Интервью, которое мне дарилось ежедневно, вылилось в более чем сто страниц на английском. А в начале со мной произошел конфуз: перед приездом к Быковым я купила для этого интервью магнитофончик по последнему слову техники, который не успела освоить. Быков, добродушно и терпеливо глядя на мои мучения, пошутил: «А у нас кажуць, што нельга браць новыя боты ў доўгую дарогу» (А у нас поговорка есть: не надевай новую обувь в долгий путь).
После Франкфурта телефонные разговоры стали регулярными. Иногда звонила Ирина Михайловна, реже — Василь Владимирович, но чаще, конечно, я, выясняя что-то или просто справляясь о здоровье. Дело в том, что Ирина Михайловна давно уже просила мужа провериться у врачей, ну а он каждый раз рассеянно обещал. В феврале 2001 года он мне признался, что чувствует себя плохо, но просил не говорить об этом жене, чтобы не расстраивалась. Когда я его заставала одного во Франкфурте и позже в Праге, Быков очень сдержанно и кратко говорил правду о своем состоянии, а при Ирине Михайловне, которая сама храбрилась, когда стал ясен диагноз, его ответы были полны оптимизма.

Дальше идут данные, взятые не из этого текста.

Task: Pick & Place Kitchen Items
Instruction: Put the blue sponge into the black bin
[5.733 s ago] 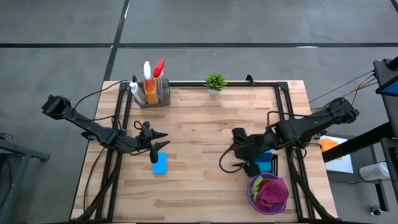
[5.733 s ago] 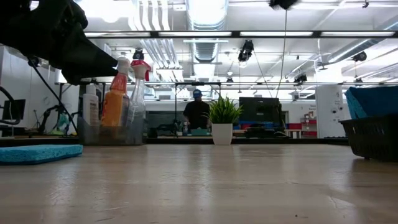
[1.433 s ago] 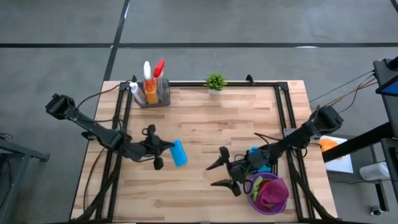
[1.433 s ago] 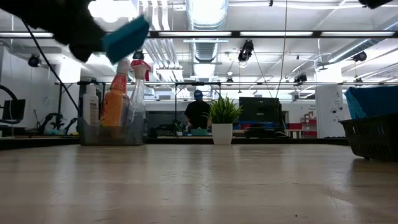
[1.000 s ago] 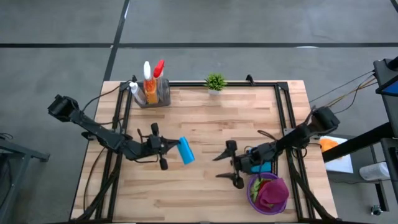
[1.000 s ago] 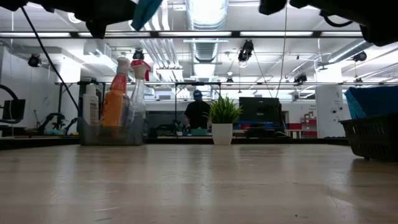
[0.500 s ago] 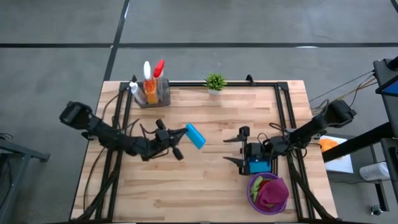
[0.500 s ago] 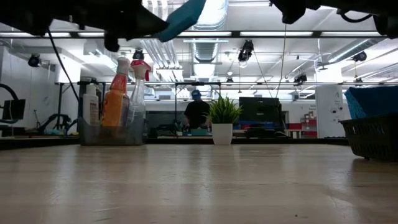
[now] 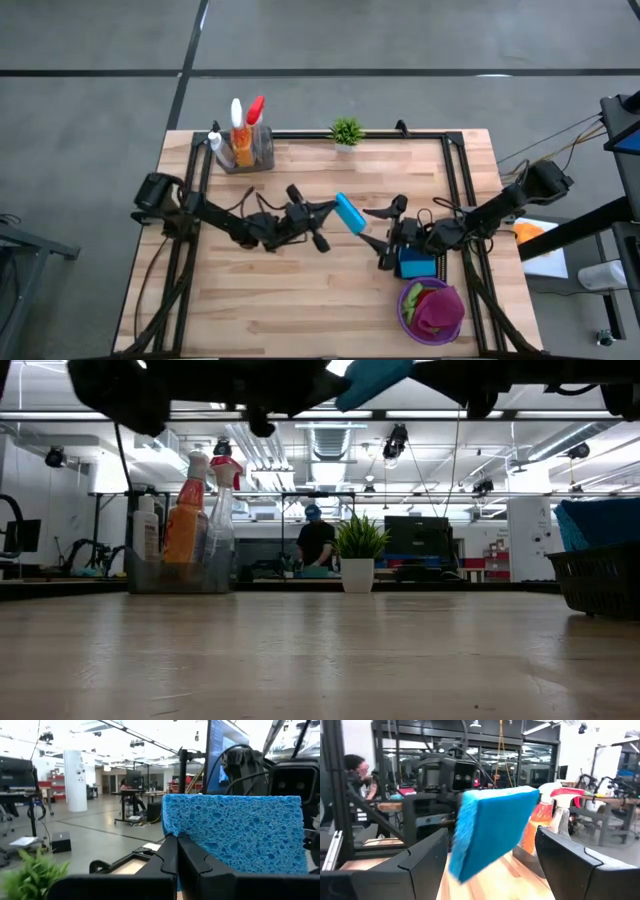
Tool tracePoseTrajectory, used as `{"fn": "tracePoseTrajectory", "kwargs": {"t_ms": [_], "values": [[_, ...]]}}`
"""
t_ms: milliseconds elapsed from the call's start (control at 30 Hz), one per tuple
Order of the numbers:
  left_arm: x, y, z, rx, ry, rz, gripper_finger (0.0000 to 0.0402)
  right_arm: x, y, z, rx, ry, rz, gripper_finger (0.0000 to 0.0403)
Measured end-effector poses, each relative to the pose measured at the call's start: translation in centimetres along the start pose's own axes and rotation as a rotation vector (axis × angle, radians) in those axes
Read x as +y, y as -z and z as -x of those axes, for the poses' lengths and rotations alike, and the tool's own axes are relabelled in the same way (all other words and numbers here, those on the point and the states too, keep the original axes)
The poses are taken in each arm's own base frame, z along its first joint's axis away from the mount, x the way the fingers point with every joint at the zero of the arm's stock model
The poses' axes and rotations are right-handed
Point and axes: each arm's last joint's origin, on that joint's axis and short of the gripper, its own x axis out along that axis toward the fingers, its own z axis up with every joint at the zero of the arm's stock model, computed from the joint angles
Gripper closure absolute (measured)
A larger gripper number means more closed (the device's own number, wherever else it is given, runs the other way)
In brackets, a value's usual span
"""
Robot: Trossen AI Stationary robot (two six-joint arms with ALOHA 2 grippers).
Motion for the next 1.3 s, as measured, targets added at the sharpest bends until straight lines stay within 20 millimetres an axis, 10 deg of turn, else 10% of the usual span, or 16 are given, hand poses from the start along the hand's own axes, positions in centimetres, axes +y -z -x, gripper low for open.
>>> {"fn": "tracePoseTrajectory", "kwargs": {"t_ms": [467, 900, 1300], "values": [[-1.2, 0.0, -1.5, 0.027, 0.024, -0.033, 0.0401, -0.2, 0.3, 0.0, 0.035, 0.086, -0.012, 0.0125], [-1.6, 0.0, -1.4, 0.024, 0.109, -0.071, 0.0401, -0.2, 0.6, -0.1, 0.08, 0.116, 0.045, 0.037], [-0.7, -3.0, 4.9, -0.056, 0.343, -0.182, 0.0401, 0.6, -1.4, 1.3, 0.023, -0.008, 0.113, 0.0383]]}}
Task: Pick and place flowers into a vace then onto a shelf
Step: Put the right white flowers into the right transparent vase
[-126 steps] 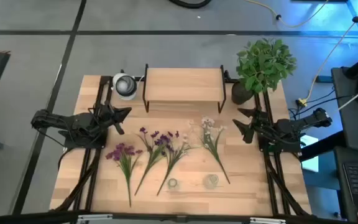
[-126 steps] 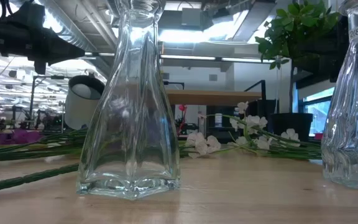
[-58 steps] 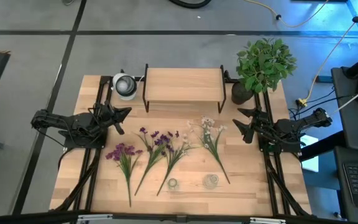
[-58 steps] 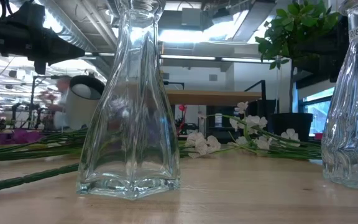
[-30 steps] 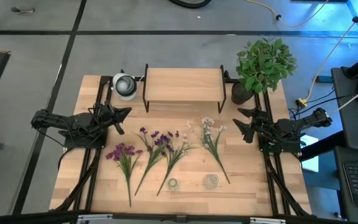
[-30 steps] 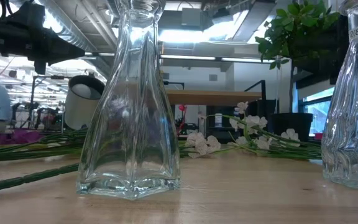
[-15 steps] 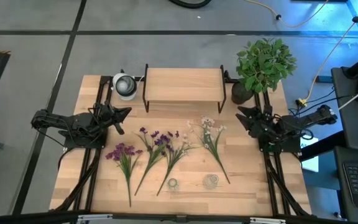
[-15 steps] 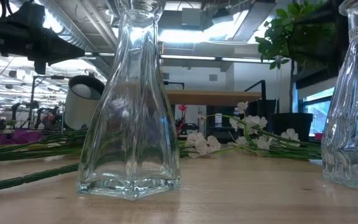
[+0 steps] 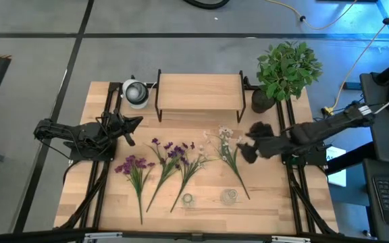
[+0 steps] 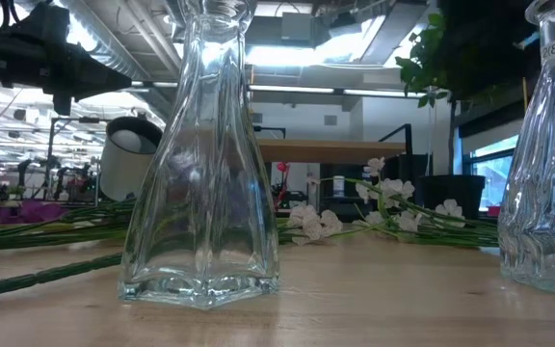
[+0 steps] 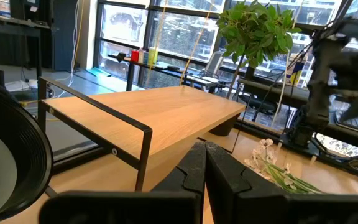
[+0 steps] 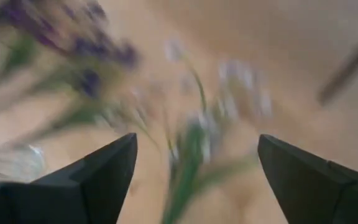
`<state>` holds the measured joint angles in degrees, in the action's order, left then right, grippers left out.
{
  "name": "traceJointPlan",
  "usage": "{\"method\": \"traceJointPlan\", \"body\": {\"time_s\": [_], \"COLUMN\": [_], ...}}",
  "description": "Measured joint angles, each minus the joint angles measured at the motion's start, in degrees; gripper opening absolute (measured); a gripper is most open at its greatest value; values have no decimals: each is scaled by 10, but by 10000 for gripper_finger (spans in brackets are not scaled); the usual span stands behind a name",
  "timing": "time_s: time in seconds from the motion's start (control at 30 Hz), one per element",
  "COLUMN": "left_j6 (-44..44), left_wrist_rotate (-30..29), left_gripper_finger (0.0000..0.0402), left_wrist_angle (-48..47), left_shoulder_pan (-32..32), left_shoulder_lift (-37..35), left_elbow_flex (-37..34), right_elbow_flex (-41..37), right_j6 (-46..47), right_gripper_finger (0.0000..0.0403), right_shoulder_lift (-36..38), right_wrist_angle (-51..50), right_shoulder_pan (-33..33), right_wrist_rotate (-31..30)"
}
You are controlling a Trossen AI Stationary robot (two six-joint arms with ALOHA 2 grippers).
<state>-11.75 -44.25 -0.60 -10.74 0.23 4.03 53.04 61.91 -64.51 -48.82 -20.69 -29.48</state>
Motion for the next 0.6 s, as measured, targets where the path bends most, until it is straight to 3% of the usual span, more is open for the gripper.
{"method": "traceJointPlan", "body": {"time_s": [0.17,0.6], "left_j6": [0,0], "left_wrist_rotate": [0,0], "left_gripper_finger": [4,4], "left_wrist_angle": [0,0], "left_shoulder_pan": [0,0], "left_shoulder_lift": [0,0], "left_elbow_flex": [0,0], "right_elbow_flex": [61,78], "right_j6": [87,113], "right_gripper_finger": [335,335], "right_shoulder_lift": [-130,-305], "right_wrist_angle": [-95,-69], "right_shoulder_pan": [0,1], "right_wrist_rotate": [67,142]}}
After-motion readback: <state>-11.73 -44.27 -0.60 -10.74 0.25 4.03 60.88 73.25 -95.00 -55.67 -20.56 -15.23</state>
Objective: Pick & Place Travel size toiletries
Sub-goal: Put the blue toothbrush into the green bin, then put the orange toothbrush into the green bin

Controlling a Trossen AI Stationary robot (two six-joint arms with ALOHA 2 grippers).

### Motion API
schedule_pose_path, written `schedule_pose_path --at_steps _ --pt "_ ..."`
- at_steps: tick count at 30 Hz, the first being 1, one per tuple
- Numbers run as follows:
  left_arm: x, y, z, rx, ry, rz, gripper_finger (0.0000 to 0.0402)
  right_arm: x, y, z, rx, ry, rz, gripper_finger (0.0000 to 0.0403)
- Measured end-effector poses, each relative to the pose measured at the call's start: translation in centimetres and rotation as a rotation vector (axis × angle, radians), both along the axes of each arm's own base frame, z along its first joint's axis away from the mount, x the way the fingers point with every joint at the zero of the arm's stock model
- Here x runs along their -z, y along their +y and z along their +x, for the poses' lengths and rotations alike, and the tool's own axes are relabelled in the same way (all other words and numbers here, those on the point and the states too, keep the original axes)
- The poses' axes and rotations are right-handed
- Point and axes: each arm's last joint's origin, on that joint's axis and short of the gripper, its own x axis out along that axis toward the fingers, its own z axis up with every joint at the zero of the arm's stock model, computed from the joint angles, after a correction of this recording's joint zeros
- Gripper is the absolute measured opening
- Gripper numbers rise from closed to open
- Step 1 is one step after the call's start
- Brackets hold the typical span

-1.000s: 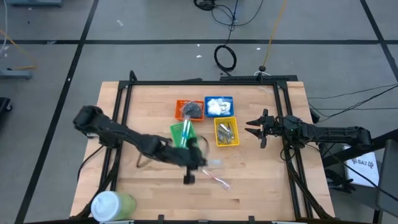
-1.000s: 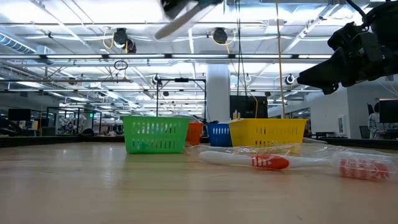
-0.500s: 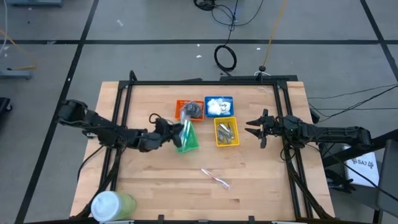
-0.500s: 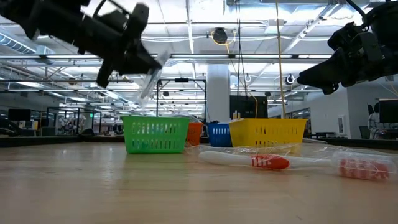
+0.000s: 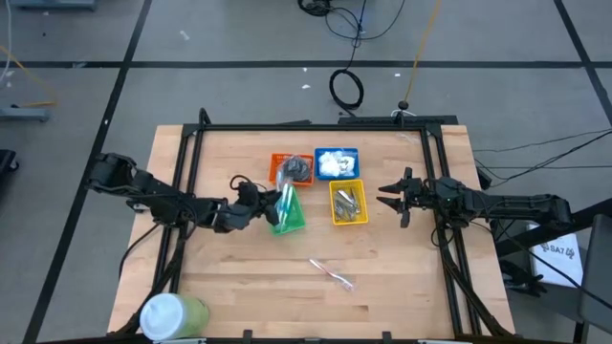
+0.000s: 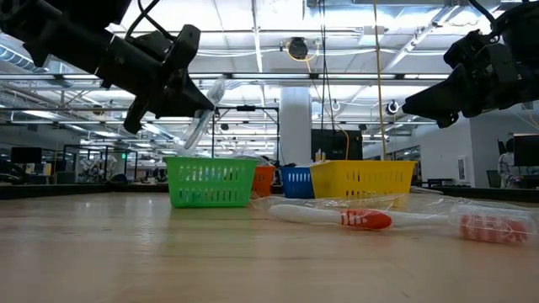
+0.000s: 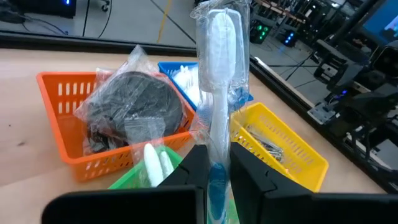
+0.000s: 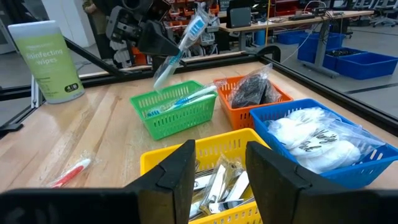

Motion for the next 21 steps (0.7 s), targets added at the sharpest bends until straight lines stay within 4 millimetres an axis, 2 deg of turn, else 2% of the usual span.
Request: schedule_pose_path --at_steps 4,14,21 --pt "0.35 0.03 -0.15 -0.015 0.008 -0.037 0.0054 0.00 0.00 0.00 0.000 0.000 0.000 0.0130" --pt "0.74 0.08 -0.34 -0.037 0.021 -0.073 0.0159 0.00 0.00 0.00 0.000 0.000 0.000 0.0130" --pt "0.73 0.08 -0.34 -0.040 0.016 -0.080 0.0208 0.00 0.00 0.00 0.000 0.000 0.000 0.0130"
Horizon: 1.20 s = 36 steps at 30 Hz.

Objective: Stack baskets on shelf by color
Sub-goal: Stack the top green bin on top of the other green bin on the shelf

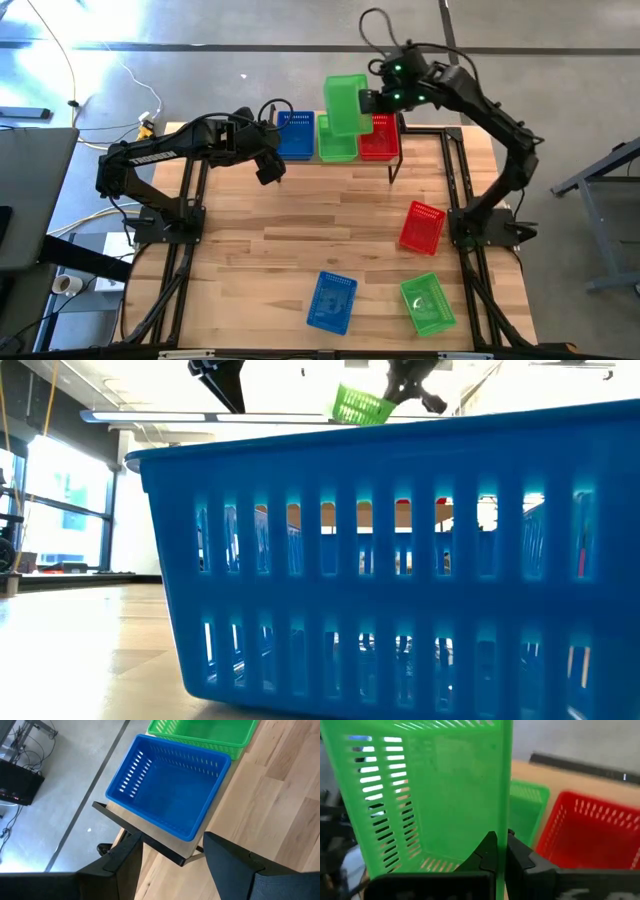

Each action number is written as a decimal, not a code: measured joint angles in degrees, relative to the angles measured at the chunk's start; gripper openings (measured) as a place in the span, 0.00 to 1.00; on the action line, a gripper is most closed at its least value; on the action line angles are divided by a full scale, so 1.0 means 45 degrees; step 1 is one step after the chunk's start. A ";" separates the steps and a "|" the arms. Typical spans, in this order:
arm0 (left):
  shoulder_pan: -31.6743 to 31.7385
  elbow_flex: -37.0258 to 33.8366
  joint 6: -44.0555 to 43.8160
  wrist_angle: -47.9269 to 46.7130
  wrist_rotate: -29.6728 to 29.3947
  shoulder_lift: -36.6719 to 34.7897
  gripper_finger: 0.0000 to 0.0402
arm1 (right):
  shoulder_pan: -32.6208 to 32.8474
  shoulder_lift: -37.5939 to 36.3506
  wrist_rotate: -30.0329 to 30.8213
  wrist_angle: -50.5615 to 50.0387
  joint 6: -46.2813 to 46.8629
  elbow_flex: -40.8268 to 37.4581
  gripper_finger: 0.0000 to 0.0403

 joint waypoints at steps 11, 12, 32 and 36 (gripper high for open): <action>0.0000 -0.0004 0.0000 0.0000 0.0001 0.0000 0.49 | -0.0022 0.1469 -0.2048 -0.0733 0.0812 -0.0005 0.00; 0.0000 -0.0004 0.0000 0.0000 0.0000 0.0000 0.49 | -0.0022 0.1536 -0.2040 -0.0776 0.0816 -0.0005 0.00; -0.0005 -0.0004 0.0000 0.0002 0.0826 0.0000 0.49 | -0.0478 0.2772 -0.1707 -0.1496 0.2006 -0.0019 0.00; -0.0005 -0.0002 0.0000 0.0003 0.0826 0.0000 0.49 | -0.0473 0.2772 -0.1659 -0.1498 0.2237 -0.0019 0.00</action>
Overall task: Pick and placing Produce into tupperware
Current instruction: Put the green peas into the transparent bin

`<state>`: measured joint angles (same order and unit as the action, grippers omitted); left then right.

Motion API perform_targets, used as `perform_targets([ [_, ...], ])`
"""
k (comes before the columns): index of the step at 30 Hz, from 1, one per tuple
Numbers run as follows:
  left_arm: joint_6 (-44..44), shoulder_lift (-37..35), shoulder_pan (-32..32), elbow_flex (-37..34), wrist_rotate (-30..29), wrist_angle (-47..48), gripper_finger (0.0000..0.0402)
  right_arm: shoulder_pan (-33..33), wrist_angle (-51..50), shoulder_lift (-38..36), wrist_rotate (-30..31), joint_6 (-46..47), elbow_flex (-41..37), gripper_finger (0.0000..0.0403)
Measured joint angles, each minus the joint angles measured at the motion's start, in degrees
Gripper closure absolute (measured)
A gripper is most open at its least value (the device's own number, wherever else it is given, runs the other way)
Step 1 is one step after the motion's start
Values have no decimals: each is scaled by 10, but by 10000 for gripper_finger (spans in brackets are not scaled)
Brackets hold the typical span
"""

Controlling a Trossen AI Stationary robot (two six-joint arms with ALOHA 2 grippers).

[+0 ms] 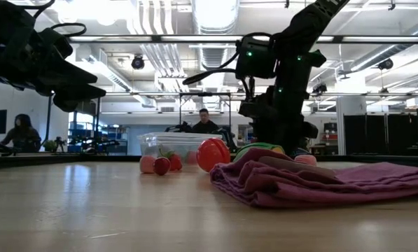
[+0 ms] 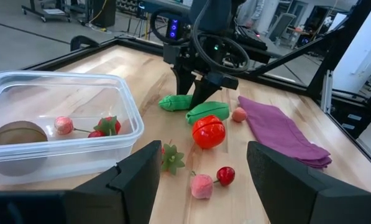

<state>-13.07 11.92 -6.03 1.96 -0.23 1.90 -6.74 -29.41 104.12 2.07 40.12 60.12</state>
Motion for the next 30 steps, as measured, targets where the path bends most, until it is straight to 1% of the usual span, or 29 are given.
perform_targets([
  [10, 0, 0, 0, 0, 0, 0, 178, 2, -4, 0, 8, -1, 0, 259],
  [13, 0, 0, 0, 0, 0, 0, 178, 3, 4, 1, 3, -1, 12, 276],
  [16, 0, 0, 0, 0, 0, 0, 178, 2, 1, 1, -13, -11, 37, 285],
  [20, 0, 0, 0, 0, 0, 0, 178, 2, 1, -2, -23, -41, 98, 281],
  [24, 0, 0, 0, 0, 0, 0, 178, -6, 1, -3, -18, -92, 184, 260],
  [28, 0, 0, 0, 0, 0, 0, 178, -44, -4, 22, 7, -137, 280, 241],
  [30, 0, 0, 0, 0, 0, 0, 178, -73, -17, 52, 1, -142, 323, 238],
])
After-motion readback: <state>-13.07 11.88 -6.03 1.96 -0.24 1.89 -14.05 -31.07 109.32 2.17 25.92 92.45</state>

В середине июня 2003-го я собралась в Прагу, чтобы повидаться с ними. 19 июня они все еще были в Минске, и я разговаривала по телефону с женой писателя, а 22-го — уже с его вдовой. На похороны я не успела из-за возни с визой и попала лишь на 40-й день, который отмечался семьей и близкими в Доме литератора — но не только. Когда мы приехали на могилу, оказалось, что о сороковинах помнили многие: на кладбище, у могилы писателя, в этот день собралось огромное количество людей, ее окружили буквально толпы народа.